* [Your instructions]
For the string "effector", count the lines in the records below that contain it. Answer with that number alone.

* [Information provided]
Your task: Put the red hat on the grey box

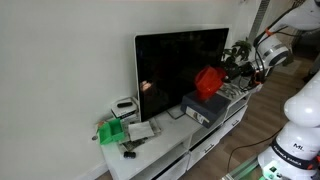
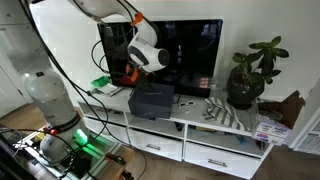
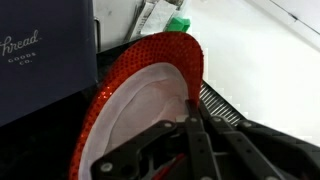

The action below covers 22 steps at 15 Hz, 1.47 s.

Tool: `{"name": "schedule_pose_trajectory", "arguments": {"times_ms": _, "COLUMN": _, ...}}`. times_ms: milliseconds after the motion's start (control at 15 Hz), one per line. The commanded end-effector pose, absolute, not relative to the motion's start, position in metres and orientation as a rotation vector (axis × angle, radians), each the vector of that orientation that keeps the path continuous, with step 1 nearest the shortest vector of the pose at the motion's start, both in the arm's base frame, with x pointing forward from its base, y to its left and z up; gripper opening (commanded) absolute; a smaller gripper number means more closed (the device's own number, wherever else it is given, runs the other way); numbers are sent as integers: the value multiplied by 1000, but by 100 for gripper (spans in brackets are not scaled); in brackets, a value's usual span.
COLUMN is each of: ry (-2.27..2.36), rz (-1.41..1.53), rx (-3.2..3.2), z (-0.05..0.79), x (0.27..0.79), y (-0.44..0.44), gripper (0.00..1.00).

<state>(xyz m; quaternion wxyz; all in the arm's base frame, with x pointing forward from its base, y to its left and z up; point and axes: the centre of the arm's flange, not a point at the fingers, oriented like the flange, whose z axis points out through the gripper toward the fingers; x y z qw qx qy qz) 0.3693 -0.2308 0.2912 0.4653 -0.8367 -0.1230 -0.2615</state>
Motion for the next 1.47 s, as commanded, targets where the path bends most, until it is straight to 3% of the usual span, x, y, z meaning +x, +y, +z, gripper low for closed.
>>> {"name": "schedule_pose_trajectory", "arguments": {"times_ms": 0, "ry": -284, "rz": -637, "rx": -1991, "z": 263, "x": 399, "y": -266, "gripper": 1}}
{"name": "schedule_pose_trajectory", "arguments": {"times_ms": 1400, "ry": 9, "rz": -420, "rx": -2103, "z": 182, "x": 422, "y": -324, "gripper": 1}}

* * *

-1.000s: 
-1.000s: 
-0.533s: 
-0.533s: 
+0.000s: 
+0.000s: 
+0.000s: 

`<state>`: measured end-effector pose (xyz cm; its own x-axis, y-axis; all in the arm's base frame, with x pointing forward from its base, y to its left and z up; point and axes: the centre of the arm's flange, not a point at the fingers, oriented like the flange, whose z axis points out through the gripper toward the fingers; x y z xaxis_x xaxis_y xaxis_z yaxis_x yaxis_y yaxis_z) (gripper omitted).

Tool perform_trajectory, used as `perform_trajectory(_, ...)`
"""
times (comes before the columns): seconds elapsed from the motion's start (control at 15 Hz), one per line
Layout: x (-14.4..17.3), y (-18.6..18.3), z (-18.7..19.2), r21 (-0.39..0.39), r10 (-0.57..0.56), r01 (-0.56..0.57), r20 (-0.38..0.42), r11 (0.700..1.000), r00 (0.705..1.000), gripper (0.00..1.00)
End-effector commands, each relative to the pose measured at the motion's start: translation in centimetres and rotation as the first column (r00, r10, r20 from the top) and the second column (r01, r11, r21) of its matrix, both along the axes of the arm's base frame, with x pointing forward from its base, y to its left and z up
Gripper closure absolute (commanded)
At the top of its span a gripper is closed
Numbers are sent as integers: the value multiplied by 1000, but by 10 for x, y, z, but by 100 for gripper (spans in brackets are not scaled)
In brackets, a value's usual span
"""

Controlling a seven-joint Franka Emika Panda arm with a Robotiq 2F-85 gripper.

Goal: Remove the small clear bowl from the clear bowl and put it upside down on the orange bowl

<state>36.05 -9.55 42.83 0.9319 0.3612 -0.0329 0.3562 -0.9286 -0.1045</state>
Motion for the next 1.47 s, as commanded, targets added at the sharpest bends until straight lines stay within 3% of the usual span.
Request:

* [The answer]
3